Tuesday, January 11, 2011

Precedential No. 49: Following First Niagara, TTAB Rules That Foreign Owner Sufficiently Pleaded Use of Mark in USA

The Board denied Respondent Intermix's Rule 12(b)(6) motion for dismissal of this cancellation proceeding involving its registration for the mark PEMEX for petroleum products and services, finding that Petitioner Petróleos Mexicanos has standing and had properly pleaded three claims for relief: false association under Section 2(a), likelihood of confusion under Section 2(d), and fraud. Petróleos Mexicanos v. Intermix S.A., 97 USPQ2d 1403 (TTAB 2010) [precedential].


Standing: The Board noted that if Petitioner establishes standing as to any of its pleaded grounds, then it has the right to assert any other ground as well. Respondent "essentially argues that petitioner lacks standing because it neither pleaded use nor registration of its mark in the United States, nor otherwise pleaded any trademark rights in its mark that are protectable in the United States."

However, for a Section 2(a) claim of false association, petitioner need not allege proprietary rights in its name for purposes of standing. "[A] petitioner may have standing by virtue of who petitioner is, that is, its identity." Petitioner pleaded that the name and mark "PEMEX" point uniquely and unmistakeably to it. That is enough for standing.

Section 2(a): Furthermore, the Board ruled that Petitioner has properly pleaded a Section 2(a) claim: "that it is the actual institution with which consumers will presume a false suggestion of a connection when confronted with respondent's identical PEMEX mark, and which is allegedly implicated by that false suggestion."

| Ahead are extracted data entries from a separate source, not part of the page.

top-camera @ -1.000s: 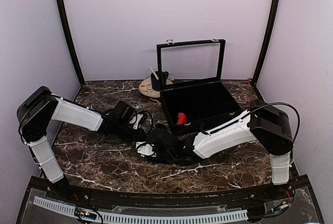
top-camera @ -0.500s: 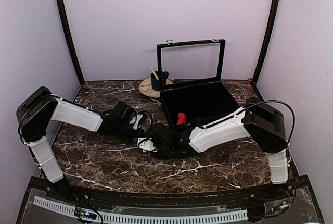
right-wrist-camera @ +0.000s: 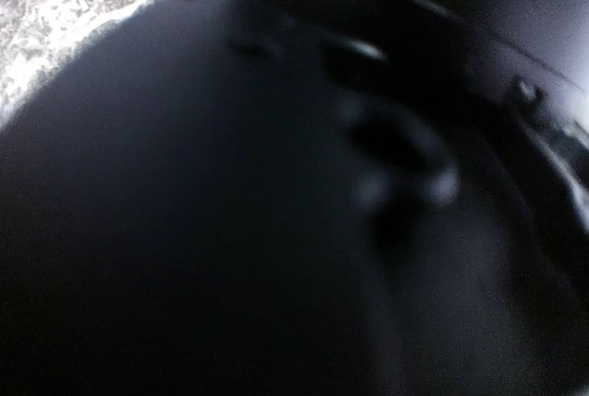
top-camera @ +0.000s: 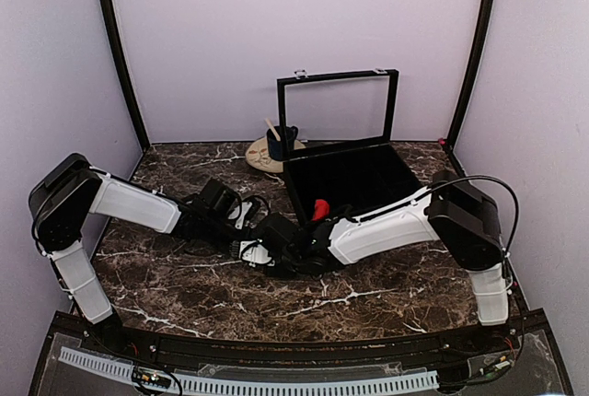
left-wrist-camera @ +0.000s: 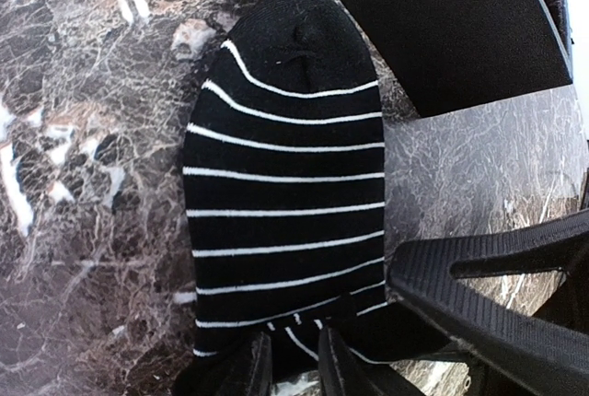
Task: Roll the socks
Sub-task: Roll the sock at the center of the board.
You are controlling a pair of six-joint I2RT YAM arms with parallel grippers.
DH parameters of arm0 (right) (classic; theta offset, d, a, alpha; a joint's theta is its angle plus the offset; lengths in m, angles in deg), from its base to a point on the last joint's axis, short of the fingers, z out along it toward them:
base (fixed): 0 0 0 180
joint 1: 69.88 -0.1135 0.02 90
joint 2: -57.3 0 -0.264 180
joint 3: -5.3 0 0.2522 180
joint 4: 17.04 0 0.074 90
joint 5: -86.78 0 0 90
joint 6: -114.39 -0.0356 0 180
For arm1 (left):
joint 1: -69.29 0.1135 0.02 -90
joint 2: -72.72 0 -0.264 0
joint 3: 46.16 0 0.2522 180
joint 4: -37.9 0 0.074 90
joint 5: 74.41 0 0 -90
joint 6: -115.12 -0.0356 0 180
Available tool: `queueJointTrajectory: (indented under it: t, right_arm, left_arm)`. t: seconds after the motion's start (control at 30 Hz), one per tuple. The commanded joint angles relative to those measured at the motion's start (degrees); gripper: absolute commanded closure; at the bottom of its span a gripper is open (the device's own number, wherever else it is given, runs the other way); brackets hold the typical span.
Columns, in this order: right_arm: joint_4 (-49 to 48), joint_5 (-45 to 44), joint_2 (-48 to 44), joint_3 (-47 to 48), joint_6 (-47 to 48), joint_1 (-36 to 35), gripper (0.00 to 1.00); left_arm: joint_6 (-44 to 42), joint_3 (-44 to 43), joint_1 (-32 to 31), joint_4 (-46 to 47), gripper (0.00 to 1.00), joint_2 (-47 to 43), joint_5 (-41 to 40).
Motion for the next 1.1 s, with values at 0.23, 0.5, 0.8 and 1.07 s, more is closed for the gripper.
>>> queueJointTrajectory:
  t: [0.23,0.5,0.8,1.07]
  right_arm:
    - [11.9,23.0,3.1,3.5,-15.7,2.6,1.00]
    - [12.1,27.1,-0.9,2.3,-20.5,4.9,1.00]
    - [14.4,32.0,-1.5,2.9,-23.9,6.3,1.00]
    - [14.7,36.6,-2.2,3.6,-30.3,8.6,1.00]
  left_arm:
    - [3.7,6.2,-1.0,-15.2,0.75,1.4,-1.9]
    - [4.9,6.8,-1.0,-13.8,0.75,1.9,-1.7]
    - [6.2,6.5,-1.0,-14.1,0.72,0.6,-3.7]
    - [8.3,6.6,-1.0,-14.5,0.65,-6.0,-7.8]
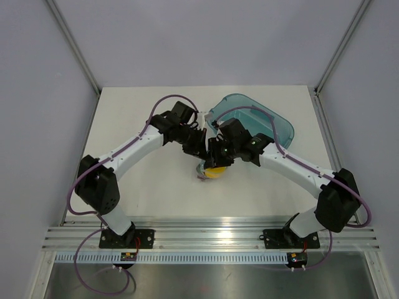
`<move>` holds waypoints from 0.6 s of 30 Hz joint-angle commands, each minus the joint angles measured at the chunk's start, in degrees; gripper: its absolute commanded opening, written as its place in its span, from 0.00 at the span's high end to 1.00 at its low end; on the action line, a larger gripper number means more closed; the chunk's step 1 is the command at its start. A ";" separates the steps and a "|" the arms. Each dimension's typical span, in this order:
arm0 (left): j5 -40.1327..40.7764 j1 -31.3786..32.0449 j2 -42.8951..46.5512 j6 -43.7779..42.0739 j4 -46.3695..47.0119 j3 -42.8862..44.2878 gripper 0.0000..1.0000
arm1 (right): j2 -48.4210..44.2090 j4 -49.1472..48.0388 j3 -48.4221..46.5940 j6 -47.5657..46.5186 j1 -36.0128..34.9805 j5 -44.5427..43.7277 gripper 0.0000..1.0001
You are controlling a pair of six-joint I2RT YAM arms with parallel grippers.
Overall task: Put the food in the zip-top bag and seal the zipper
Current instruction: Adjust the fake fruit in the zipper food storage bag.
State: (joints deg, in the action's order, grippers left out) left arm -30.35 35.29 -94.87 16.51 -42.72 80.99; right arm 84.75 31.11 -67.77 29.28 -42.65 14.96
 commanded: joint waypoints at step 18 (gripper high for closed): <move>-5.77 -1.89 4.08 0.01 2.73 -0.66 1.00 | 1.57 6.68 -1.14 3.07 -0.41 -22.61 0.67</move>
State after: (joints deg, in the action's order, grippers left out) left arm -33.76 33.67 -93.82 16.51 -41.80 80.20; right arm 87.13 36.34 -67.79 32.38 -42.72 -3.62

Section 2(d): Petitioner alleged that it has "extensive business activities" in this country, but Respondent argued that these activities fall far short of a bona fide use of a trademark in commerce, "as required by 15 U.S.C. Sec. 1127."

The Board, however, pointed out that Section 2(d) requires merely that a prior mark has been "used in the United States by another." In First Niagara [TTABlogged here], the CAFC stated that "a foreign opposer can present its opposition on the merits by showing only use of its mark in the United States." [In other words, the use need not meet the standard for obtaining a registration in this country. - ed.]

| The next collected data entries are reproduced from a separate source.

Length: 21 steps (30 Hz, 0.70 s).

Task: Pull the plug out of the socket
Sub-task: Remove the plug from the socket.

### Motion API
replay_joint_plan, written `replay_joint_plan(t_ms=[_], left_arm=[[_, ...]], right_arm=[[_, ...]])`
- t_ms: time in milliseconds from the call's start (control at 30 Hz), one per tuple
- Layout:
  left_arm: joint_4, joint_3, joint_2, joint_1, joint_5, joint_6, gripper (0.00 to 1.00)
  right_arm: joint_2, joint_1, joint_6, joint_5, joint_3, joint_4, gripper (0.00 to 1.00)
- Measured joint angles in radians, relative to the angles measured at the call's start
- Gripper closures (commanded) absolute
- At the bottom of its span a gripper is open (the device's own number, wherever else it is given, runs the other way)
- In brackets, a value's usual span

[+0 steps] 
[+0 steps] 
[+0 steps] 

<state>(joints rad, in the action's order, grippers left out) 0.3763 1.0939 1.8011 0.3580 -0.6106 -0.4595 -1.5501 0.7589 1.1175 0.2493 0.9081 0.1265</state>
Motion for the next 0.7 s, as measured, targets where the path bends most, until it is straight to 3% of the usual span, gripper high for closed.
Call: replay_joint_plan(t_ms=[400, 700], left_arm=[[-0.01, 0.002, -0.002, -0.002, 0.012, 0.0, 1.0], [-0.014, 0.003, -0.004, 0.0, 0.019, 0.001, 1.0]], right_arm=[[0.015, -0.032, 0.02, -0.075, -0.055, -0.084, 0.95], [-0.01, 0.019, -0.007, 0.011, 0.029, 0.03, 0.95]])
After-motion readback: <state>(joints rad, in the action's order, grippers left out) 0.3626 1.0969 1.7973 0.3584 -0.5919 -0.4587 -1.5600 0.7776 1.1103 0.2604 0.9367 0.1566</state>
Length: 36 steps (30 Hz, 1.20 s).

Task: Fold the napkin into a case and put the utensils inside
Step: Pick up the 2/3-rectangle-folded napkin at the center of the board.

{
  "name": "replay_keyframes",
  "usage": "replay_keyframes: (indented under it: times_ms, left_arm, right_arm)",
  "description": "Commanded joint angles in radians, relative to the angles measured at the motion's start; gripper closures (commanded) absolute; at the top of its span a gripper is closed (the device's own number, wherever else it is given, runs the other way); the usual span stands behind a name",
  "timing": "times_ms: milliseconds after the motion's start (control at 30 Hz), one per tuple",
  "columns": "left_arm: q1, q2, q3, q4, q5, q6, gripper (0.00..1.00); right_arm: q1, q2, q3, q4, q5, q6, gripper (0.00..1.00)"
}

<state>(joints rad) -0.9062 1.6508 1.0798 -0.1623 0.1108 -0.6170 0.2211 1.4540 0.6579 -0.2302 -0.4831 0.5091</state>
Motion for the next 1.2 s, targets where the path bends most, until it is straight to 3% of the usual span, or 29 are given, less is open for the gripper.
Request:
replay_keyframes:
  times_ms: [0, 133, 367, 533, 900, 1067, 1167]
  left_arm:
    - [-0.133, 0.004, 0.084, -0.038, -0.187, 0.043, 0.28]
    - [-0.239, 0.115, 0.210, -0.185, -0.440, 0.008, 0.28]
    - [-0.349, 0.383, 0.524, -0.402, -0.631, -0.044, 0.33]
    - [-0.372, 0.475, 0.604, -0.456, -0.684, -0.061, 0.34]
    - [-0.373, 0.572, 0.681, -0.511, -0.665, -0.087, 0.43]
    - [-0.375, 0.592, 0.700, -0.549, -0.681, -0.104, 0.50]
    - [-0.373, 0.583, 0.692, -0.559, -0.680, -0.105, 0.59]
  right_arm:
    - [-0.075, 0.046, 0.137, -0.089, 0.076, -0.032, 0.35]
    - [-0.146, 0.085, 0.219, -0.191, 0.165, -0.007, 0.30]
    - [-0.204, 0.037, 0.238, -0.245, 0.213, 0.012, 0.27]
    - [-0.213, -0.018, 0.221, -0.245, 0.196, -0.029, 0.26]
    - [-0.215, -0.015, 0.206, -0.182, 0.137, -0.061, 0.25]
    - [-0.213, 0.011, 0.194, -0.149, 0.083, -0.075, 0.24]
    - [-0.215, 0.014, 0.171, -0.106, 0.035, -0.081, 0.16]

Specifically, the First Niagara court found that a Canadian insurance company, operating out of Canada and having no physical presence in the United States, had connections to the United States by way of, inter alia, selling policies issued by United States-based underwriters, and selling policies to United States citizens having Canadian property, and that such connections were sufficient to establish priority.

The Board concluded that Petitioner's allegations were adequate; whether its activities "constitute use, or use analogous to trademark use ... sufficient to prove priority, is a matter for trial."

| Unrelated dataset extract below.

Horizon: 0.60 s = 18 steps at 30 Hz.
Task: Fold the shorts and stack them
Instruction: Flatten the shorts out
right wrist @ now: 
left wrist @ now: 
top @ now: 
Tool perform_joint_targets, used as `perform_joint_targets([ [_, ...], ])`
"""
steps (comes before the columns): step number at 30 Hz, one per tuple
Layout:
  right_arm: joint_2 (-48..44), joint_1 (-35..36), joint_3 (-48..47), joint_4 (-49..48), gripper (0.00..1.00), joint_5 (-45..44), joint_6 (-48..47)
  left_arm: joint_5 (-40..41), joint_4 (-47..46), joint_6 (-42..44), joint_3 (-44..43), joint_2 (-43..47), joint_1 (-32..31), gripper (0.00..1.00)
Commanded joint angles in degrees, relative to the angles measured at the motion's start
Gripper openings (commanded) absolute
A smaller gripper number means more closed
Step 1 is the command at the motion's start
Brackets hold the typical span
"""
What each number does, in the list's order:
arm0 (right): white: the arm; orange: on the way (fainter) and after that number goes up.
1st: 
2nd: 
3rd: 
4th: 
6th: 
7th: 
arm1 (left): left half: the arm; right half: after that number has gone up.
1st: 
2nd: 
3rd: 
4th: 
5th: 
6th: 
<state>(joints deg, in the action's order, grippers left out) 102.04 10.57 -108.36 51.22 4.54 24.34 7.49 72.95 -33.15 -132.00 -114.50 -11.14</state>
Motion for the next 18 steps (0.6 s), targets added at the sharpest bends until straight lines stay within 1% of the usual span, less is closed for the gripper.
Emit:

Fraud: The Board reviewed Petitioner's fraud allegations and found them to be sufficient: "petitioner alleges with particularity that respondent knowingly, with the intent to deceive the USPTO, made a material misrepresentation that it was using its mark in commerce in the United States on the identified goods and services as of the time it filed its statement of use, when no such use had been made."

And so the Board resumed proceedings and re-set all dates.

TTABlog comment: In footnote 2, the Board distinguished this case from Bayer v. Belmora [not a 2(a) claim]; compared it favorably to the "Twiggy" case, Hornby v. TJX [successful 2(a) claim despite abandonment of personal name mark in the USA]; and noted the recent Fiat decision [a dilution case recognizing that activity outside the United States could result in the mark being well-known in the USA, even without any activity here].

Text Copyright John L. Welch 2010.

2 Comments:

At 7:05 PM, Blogger Pamela Chestek said...

Does the 2(a) decision mean that a company should, as a matter of course, plead under 2(a) when the mark infringed also happens to be the company's name?

 
At 9:38 PM, Anonymous Rob said...

Do not bother moving to dismiss for lack of standing. The Board hardly ever grants them, and on appeal there has not been one instance in the last decade where the CAFC affirmed a Rule 12(b)(6) dismissal for lack of standing.

Whether standing can be proven at trial is obviously a different issue.